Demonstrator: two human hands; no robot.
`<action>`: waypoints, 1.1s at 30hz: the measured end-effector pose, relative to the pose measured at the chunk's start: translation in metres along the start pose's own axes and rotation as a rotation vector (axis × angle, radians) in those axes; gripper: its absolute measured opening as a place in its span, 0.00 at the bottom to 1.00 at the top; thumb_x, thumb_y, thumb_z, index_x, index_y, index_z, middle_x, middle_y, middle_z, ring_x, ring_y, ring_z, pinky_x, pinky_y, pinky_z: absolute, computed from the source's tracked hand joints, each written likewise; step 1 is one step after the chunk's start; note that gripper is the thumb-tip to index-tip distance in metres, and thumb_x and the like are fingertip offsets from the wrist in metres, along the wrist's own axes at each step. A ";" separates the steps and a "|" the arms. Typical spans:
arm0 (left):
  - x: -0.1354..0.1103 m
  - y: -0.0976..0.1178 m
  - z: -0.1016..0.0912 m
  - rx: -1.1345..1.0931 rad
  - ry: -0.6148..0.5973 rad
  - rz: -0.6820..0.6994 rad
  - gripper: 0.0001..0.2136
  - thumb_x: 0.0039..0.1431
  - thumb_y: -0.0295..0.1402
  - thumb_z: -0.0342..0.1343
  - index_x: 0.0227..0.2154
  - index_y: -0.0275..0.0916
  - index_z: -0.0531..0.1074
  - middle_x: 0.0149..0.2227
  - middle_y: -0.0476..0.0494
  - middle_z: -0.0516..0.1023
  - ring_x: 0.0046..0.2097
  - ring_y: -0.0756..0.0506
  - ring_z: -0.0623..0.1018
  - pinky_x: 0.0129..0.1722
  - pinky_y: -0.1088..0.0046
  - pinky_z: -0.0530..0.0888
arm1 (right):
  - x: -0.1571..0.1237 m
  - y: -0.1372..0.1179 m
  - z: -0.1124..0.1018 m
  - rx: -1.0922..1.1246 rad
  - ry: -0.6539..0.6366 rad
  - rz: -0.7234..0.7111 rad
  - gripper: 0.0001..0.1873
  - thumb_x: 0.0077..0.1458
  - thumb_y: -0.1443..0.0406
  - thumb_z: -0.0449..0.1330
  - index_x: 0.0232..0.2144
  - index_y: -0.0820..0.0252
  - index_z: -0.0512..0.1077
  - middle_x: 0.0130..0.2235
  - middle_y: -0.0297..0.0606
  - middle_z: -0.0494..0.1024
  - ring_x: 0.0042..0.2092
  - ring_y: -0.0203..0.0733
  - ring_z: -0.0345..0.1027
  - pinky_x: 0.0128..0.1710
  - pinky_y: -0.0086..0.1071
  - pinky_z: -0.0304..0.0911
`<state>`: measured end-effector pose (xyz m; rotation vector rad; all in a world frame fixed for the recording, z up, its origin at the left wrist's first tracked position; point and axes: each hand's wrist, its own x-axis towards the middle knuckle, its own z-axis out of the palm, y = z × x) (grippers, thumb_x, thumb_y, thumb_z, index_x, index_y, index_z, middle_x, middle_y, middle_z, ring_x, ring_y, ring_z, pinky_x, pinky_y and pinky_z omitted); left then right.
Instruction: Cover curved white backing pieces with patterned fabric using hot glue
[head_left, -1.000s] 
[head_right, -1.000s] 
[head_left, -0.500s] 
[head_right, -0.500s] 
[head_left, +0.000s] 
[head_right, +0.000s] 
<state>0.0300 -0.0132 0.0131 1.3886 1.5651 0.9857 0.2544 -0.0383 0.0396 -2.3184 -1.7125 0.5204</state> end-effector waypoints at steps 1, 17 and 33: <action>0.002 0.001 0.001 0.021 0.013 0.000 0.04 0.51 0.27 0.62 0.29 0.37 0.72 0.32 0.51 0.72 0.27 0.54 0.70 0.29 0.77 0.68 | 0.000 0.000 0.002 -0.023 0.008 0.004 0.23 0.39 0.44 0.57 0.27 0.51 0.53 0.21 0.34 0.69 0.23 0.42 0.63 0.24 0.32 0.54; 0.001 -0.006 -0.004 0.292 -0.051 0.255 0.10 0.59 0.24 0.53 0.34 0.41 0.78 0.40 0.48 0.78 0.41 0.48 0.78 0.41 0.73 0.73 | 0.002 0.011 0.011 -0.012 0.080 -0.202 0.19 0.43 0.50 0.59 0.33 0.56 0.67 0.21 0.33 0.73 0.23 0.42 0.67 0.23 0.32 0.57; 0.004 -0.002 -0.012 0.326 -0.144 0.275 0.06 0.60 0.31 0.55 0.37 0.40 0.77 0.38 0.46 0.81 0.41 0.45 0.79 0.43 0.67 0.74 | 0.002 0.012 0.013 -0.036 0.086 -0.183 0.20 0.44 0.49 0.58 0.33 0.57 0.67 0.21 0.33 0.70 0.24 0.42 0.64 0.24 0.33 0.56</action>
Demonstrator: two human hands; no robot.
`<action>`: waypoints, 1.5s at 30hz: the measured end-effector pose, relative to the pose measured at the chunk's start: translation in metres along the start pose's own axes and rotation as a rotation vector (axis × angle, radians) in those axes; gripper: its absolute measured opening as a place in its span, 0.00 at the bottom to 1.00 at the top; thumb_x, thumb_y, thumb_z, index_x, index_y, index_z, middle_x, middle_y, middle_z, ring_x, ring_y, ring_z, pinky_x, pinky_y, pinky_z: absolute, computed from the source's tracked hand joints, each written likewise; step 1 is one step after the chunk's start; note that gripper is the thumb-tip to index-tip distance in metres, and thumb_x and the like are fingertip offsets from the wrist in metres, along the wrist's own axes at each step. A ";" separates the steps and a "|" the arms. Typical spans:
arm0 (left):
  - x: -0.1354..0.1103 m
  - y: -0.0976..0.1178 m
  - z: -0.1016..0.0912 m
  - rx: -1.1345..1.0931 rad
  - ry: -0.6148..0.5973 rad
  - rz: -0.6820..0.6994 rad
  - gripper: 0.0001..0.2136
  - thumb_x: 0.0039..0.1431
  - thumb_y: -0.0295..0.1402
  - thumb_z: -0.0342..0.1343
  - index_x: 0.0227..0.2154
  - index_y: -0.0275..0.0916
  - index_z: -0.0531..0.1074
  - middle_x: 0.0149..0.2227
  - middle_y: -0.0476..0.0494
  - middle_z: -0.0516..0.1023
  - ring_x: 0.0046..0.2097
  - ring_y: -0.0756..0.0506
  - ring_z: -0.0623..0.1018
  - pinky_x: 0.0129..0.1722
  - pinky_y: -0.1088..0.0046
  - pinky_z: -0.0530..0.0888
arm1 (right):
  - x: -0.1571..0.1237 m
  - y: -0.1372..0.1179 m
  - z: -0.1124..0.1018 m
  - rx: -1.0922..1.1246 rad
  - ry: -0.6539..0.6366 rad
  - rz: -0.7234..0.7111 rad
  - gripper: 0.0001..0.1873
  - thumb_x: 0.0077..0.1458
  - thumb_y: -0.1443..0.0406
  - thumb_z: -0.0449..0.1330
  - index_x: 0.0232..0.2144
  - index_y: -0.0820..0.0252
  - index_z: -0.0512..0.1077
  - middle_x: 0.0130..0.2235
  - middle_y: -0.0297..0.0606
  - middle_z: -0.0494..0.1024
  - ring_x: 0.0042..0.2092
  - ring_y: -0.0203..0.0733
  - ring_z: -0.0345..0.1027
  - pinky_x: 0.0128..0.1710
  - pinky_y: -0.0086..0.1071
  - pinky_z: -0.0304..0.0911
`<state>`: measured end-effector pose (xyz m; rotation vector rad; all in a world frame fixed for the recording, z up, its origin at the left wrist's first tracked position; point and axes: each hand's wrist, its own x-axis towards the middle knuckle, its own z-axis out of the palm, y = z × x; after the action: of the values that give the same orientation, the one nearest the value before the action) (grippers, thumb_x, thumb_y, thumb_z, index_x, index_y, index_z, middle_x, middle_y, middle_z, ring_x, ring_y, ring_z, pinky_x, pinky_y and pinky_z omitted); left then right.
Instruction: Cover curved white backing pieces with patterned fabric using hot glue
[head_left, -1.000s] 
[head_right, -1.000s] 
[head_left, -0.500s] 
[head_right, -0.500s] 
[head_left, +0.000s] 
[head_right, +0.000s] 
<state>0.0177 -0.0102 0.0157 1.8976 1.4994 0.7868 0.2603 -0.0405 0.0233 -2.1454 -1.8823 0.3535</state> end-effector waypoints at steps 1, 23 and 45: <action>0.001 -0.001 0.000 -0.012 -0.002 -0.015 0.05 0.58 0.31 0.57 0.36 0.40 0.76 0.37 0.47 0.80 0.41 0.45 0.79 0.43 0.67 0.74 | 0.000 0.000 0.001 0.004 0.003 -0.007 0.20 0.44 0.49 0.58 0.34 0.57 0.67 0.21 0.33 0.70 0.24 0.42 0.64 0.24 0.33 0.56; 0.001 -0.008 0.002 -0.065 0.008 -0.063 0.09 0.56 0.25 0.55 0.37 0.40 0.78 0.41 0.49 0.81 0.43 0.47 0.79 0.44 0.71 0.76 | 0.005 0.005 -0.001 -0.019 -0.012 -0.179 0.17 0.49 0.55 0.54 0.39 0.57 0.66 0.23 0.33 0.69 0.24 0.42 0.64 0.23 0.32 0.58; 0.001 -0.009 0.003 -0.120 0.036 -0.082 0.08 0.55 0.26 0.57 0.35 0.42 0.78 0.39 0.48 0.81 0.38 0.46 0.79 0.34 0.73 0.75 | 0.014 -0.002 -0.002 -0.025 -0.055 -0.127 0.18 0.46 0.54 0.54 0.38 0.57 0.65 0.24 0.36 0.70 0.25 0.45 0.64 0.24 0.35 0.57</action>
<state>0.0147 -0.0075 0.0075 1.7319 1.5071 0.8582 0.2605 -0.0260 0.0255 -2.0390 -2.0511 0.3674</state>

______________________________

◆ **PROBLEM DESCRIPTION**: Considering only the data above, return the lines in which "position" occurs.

◆ **SOLUTION TO THIS TASK**:
`<state>`: measured end-effector pose (xyz m; rotation vector rad; all in a world frame fixed for the recording, z up, its origin at the left wrist's first tracked position; point and axes: each hand's wrist, its own x-axis towards the middle knuckle, its own z-axis out of the palm, y = z × x) (grippers, thumb_x, thumb_y, thumb_z, index_x, index_y, index_z, middle_x, middle_y, middle_z, ring_x, ring_y, ring_z, pinky_x, pinky_y and pinky_z omitted); left then right.
`<state>`: measured end-effector pose (xyz m; rotation vector rad; all in a world frame fixed for the recording, z up, its origin at the left wrist's first tracked position; point and axes: each hand's wrist, its own x-axis towards the middle knuckle, its own z-axis out of the palm, y = z × x; after the action: of the values that give the same orientation, the one nearest the value before the action) (grippers, thumb_x, thumb_y, thumb_z, index_x, index_y, index_z, middle_x, middle_y, middle_z, ring_x, ring_y, ring_z, pinky_x, pinky_y and pinky_z omitted); left then right.

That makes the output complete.